Both hospitals offer treatments based on the idea that there are “real homosexuals” and “fake homosexuals” who are considered “curable”.

A attributes the popularity of this harmful concept to a health column by Dr Tran Bong Son. The column had “great influence” through the 1990s until the early 2000s, when information resources were limited and the government focused more on the family unit and removed “social evils”.

“In reality, there are a lot of people who are real gay, but there are also a lot of fake gay people,” Mai Huong’s website says.

The hospital claims to have “cured” a 16-year-old woman who dressed as a man and was thought to have a “gender problem”. “After seven months of treatment combining chemotherapy with different psychological therapies, the girl has returned to her normal state and she no longer wants to be the man she used to be,” she says on her website.

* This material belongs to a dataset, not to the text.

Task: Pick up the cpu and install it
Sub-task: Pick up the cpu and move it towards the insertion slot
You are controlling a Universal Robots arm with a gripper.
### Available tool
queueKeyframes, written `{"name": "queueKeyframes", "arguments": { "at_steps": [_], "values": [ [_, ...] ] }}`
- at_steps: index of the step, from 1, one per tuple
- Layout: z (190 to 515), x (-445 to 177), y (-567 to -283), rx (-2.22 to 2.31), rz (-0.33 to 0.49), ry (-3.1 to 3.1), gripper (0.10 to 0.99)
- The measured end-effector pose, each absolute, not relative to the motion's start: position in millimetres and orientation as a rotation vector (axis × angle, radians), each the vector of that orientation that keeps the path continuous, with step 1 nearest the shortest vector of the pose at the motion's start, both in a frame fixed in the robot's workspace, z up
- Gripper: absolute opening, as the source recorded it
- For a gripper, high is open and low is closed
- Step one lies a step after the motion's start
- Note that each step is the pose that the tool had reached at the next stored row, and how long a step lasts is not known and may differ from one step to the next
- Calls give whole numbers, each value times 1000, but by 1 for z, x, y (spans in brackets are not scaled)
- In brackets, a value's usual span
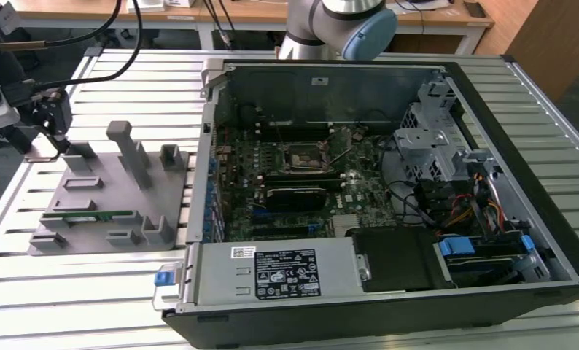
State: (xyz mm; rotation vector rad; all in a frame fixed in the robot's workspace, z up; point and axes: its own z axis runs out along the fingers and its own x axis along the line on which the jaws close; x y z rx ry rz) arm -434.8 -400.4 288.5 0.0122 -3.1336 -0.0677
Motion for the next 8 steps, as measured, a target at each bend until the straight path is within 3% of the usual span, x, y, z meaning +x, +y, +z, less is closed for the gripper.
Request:
{"name": "queueKeyframes", "arguments": {
  "at_steps": [8],
  "values": [
    [292, -435, -400, 12, -68, -3133, 541]
  ]
}}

On the phone, a Mai Huong receptionist said Al Jazeera patients should be asked a series of “psychological questions” to determine whether they are “real gay” or “fake gay”.

“If it’s fake, we’ll have a cure for it,” the receptionist said.

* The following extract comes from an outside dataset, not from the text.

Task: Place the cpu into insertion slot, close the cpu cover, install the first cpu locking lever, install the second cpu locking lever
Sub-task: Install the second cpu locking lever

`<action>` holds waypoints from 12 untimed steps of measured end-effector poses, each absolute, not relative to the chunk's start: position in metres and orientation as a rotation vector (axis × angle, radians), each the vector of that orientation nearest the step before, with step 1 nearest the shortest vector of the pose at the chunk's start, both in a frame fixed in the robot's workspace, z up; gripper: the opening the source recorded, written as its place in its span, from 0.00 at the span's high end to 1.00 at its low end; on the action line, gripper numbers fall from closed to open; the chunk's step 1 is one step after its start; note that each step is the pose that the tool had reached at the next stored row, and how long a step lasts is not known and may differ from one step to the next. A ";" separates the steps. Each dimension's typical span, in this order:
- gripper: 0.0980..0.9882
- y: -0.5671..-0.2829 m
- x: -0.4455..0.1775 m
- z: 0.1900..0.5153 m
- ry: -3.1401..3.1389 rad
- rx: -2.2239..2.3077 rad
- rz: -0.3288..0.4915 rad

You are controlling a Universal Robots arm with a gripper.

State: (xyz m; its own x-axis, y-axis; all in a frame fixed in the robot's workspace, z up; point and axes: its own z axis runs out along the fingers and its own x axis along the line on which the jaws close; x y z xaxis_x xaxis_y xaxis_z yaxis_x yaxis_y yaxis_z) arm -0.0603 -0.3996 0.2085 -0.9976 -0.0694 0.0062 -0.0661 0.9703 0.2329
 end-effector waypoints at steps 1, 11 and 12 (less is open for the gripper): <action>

The Vinmec website lists a “cure” for “gender identity disorders” that includes “psychological treatment” so that the patient “accepts his body gender and no longer wants to live like someone of the other sex”.

A customer relations team official at Vinmec in Ho Chi Minh City told Al Jazeera that they do not offer specific services for LGBTQ individuals.

A receptionist at the Hanoi clinic told Al Jazeera on the phone that the Health Ministry’s announcement only applies to “real gays.” Treatment will be on a case-by-case basis and “can improve cases only when patients are confused” [about] their sex or after a major shock”.

A man enters Vinmec hospital in Ho Cho Minh City, Vietnam.
Vinmec International Hospital in Ho Chi Minh City, Vietnam. Hospital still advertises so-called treatments for gender identity issues online [Photo by Govi Snell]

For Vuong, the medical “treatments” highlight the flaws in the Ministry of Health’s announcement.

“When something is done [by a medical practitioner] This is wrong, there should be a punishment for it,” Vuong said.

“There are no measures or mechanisms for those affected” [conversion therapy] to take revenge.”